The records that follow must be repeated exactly, minus the images.
▼
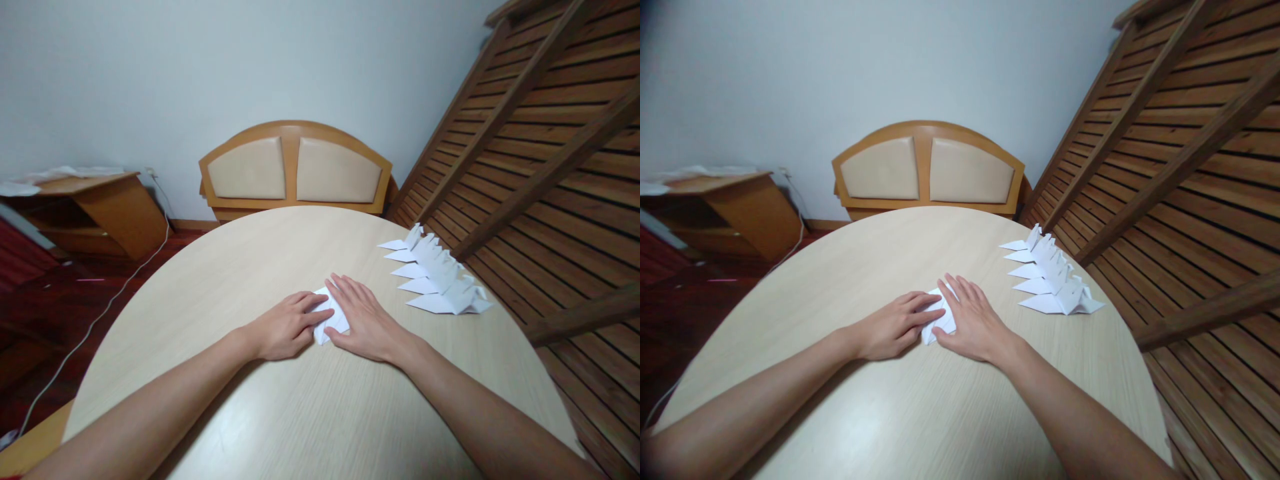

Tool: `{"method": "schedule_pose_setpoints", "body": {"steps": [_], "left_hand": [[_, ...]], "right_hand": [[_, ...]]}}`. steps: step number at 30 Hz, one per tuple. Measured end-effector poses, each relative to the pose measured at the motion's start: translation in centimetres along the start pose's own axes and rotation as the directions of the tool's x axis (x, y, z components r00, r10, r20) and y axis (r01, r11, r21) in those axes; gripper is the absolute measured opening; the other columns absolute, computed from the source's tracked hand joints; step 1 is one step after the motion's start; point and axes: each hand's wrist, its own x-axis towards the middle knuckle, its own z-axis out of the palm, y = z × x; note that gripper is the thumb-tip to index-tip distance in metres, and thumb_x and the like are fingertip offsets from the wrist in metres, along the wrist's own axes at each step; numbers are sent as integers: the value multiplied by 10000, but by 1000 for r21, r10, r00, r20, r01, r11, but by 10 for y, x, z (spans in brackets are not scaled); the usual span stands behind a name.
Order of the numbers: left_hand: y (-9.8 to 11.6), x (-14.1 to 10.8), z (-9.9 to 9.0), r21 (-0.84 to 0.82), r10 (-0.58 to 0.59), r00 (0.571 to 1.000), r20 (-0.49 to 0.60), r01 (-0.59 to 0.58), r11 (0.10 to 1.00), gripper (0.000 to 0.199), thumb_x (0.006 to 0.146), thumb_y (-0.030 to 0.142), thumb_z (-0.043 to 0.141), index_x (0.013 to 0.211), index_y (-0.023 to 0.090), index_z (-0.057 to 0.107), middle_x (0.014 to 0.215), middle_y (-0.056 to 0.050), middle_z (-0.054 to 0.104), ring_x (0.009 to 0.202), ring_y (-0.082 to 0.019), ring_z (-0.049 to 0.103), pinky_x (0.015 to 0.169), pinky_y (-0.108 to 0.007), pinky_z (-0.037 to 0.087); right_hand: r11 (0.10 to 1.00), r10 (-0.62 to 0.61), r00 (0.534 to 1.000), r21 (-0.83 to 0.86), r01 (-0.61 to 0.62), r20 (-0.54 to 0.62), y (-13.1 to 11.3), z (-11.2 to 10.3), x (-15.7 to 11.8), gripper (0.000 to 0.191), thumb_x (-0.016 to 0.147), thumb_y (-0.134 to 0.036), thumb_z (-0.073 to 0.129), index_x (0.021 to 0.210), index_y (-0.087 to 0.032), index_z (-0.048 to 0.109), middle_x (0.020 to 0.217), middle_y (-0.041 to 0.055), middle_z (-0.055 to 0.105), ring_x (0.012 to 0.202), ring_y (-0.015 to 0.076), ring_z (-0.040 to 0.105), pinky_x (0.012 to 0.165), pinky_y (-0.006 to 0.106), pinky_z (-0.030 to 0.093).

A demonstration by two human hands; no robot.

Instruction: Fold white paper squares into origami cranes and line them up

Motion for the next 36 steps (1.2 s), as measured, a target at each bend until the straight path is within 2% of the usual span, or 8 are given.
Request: {"method": "schedule_pose_setpoints", "body": {"steps": [10, 12, 15, 17, 22, 29, 33, 36], "left_hand": [[0, 1, 1, -1, 28, 999, -17, -28, 1000, 574, 906, 148, 465, 1471, 248, 471, 1550, -110, 416, 1403, -299, 405, 1151, -495, 365], [0, 0, 1, 6, 26, 1000, -15, -26, 1000, 545, 915, 155, 465, 1455, 229, 488, 1540, -123, 428, 1395, -300, 415, 1148, -490, 369], [0, 0, 0, 14, 18, 1000, -11, -18, 1000, 520, 922, 158, 467, 1438, 215, 501, 1514, -132, 458, 1369, -300, 441, 1137, -485, 382], [0, 0, 0, 13, 14, 1000, -11, -14, 1000, 525, 914, 154, 476, 1435, 214, 501, 1510, -131, 461, 1362, -297, 448, 1137, -481, 383], [3, 0, 0, 44, -27, 1000, -10, 27, 999, 531, 918, 171, 469, 1447, 206, 493, 1517, -133, 449, 1355, -299, 449, 1140, -489, 378], [3, 0, 2, 54, -42, 999, -15, 43, 998, 517, 939, 210, 474, 1455, 214, 490, 1522, -128, 449, 1359, -303, 447, 1141, -503, 374], [3, 0, 2, 63, -44, 999, -8, 45, 997, 495, 965, 228, 452, 1458, 203, 487, 1512, -139, 457, 1349, -304, 455, 1134, -506, 378], [3, -1, 2, 65, -47, 999, -6, 48, 997, 485, 975, 247, 456, 1457, 204, 488, 1517, -141, 452, 1346, -310, 455, 1132, -514, 377]], "right_hand": [[996, -54, 998, 76, 53, 9, -5, 5, 1, 988, 789, -584, 691, 1583, -198, 248, 1637, 154, 275, 1520, 345, 205, 1218, 575, 181], [995, -53, 999, 86, 52, 11, -1, 1, 1, 991, 779, -620, 694, 1571, -185, 285, 1619, 162, 315, 1506, 340, 248, 1216, 561, 203], [997, -34, 999, 71, 33, 10, 8, -7, 1, 872, 804, -636, 675, 1514, -200, 417, 1606, 164, 338, 1491, 346, 277, 1202, 562, 235], [997, -46, 998, 60, 43, 53, 15, -12, -2, 801, 830, -639, 656, 1504, -264, 442, 1645, 140, 259, 1511, 366, 217, 1200, 600, 201], [997, -10, 981, 73, -4, 195, 23, -15, -7, 792, 912, -688, 511, 1574, -310, 297, 1682, 115, 115, 1537, 371, 82, 1208, 640, 119], [995, 49, 962, 69, -69, 269, 24, -20, -6, 796, 931, -715, 435, 1588, -311, 239, 1680, 108, 90, 1538, 363, 66, 1216, 610, 138], [995, 86, 941, 25, -100, 328, 32, -29, -9, 812, 893, -775, 425, 1571, -354, 274, 1685, 90, 57, 1536, 372, 30, 1218, 603, 114], [995, 97, 942, 5, -104, 320, 37, -33, -13, 830, 852, -806, 459, 1553, -388, 309, 1687, 80, 78, 1531, 402, 38, 1203, 631, 132]]}}
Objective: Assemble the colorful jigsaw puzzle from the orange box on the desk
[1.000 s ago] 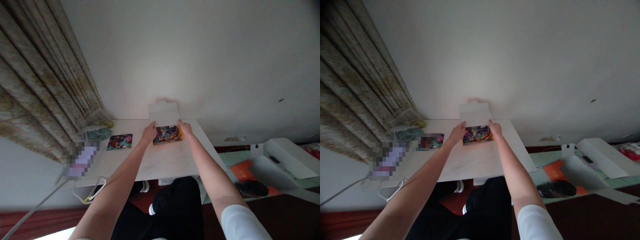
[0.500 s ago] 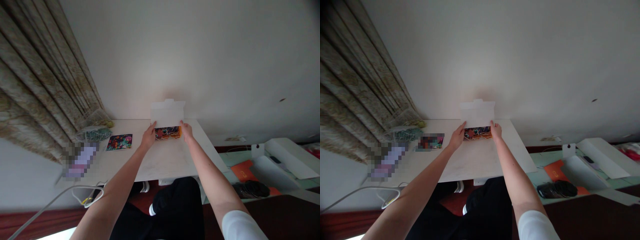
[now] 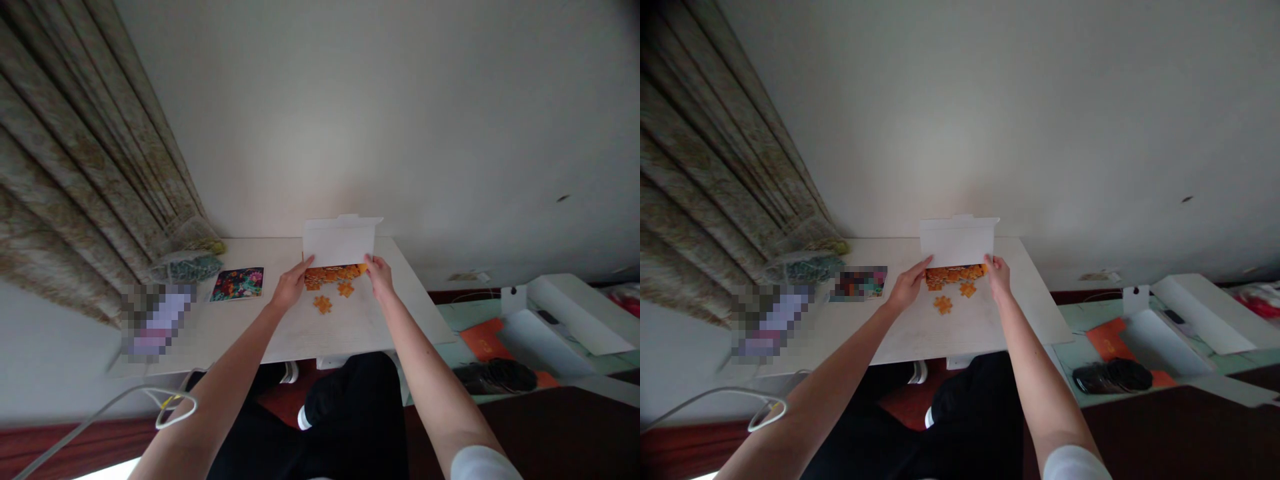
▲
> **RESPONSE BOX**:
Tool: `{"method": "schedule_pose_setpoints", "body": {"steps": [_], "left_hand": [[_, ...]], "right_hand": [[_, ...]]}}`. steps: step number at 30 Hz, one per tuple. Measured end-effector poses, each relative to the pose measured at the motion's start: translation in centimetres along the start pose's own axes and rotation as the directions of the tool's x axis (x, y, z components r00, r10, r20) and y axis (r01, r11, r21) in those axes; gripper is the absolute measured opening; the other columns absolute, computed from the source's tracked hand joints; step 1 is one step after the motion's start; point and axes: each hand's wrist, its own x-axis towards the middle knuckle, its own z-axis out of the palm, y = z × x; note that gripper is the thumb-tip to index-tip distance in metres, and thumb_x and the like are fingertip offsets from the wrist in metres, along the wrist's own axes at each step; numbers are sent as integers: the value multiplied by 10000, but by 1000 for r21, r10, r00, r20, r01, r11, but by 10 for y, x, z (spans in brackets are not scaled); the usual span stands behind a name.
Order of the numbers: left_hand: y (-9.8 to 11.6), x (-14.1 to 10.8), z (-9.9 to 9.0), r21 (-0.84 to 0.82), r10 (-0.58 to 0.59), r00 (0.571 to 1.000), r20 (-0.49 to 0.60), r01 (-0.59 to 0.58), r11 (0.10 to 1.00), gripper (0.000 to 0.199), thumb_x (0.006 to 0.146), thumb_y (-0.030 to 0.142), thumb_z (-0.043 to 0.141), index_x (0.013 to 0.211), index_y (-0.023 to 0.090), index_z (-0.057 to 0.107), middle_x (0.014 to 0.215), middle_y (-0.056 to 0.050), middle_z (-0.054 to 0.104), ring_x (0.009 to 0.202), ring_y (-0.082 to 0.019), ring_z (-0.049 to 0.103), pinky_x (0.015 to 0.169), pinky_y (-0.108 to 0.007), pinky_z (-0.037 to 0.087); right_hand: r11 (0.10 to 1.00), r10 (-0.62 to 0.61), r00 (0.534 to 1.000), r21 (-0.83 to 0.86), r01 (-0.61 to 0.62), r20 (-0.54 to 0.62), y (-13.1 to 11.3), z (-11.2 to 10.3), x (-15.7 to 11.8), gripper (0.000 to 0.191), thumb_x (-0.016 to 0.147), thumb_y (-0.134 to 0.036), thumb_z (-0.073 to 0.129), index_x (0.021 to 0.210), index_y (-0.087 to 0.032), index_z (-0.048 to 0.109), middle_x (0.020 to 0.217), middle_y (-0.041 to 0.055), middle_z (-0.055 to 0.105), ring_x (0.012 to 0.202), ring_y (-0.015 to 0.076), ring_z (-0.040 to 0.105), pinky_x (0.012 to 0.165), pinky_y (-0.006 to 0.106), pinky_z (-0.030 to 0.093).

A demonstration by two human hands; no robot.

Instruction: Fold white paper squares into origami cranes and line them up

Motion for the next 36 steps (1.2 s), as measured, a target at each bend until the straight path is within 2% of the usual span, or 8 are given.
Request: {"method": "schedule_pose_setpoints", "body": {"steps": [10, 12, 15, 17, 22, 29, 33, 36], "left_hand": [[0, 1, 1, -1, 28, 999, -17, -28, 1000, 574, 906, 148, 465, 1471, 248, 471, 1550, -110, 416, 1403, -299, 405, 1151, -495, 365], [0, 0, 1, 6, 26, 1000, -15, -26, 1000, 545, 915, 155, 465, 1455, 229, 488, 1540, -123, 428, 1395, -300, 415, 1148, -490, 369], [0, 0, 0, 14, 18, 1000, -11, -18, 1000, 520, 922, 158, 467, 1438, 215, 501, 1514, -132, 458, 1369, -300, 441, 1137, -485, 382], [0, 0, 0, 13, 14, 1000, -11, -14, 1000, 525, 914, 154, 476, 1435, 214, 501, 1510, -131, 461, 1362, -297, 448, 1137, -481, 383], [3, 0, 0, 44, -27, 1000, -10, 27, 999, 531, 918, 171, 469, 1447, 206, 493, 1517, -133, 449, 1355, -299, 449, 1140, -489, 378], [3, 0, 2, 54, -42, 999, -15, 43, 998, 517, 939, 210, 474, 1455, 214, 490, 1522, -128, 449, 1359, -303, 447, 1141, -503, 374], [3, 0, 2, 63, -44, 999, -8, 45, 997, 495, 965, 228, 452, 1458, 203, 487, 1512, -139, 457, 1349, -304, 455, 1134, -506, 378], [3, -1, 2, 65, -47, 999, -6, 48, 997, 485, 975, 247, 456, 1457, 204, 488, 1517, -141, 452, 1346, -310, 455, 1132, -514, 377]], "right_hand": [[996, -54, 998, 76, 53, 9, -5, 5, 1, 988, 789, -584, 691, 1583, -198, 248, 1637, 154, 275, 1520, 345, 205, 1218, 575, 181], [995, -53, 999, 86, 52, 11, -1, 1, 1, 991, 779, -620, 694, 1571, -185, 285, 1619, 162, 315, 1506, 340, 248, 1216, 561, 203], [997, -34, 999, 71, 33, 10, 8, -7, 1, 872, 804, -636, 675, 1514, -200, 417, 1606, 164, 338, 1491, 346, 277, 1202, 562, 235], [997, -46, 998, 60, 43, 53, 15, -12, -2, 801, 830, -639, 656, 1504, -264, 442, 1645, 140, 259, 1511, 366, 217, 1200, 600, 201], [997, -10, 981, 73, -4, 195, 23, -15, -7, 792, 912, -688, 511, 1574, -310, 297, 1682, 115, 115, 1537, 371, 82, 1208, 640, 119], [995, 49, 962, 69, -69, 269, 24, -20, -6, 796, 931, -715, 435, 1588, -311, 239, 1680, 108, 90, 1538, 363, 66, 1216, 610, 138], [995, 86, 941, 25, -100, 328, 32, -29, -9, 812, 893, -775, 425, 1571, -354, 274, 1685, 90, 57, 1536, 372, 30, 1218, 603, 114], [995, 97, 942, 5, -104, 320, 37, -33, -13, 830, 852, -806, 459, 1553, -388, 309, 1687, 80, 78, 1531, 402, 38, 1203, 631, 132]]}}
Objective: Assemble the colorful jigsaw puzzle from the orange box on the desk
[1.000 s ago] 
[0.500 s ago] 
[now] 

That finishes the answer to the exercise.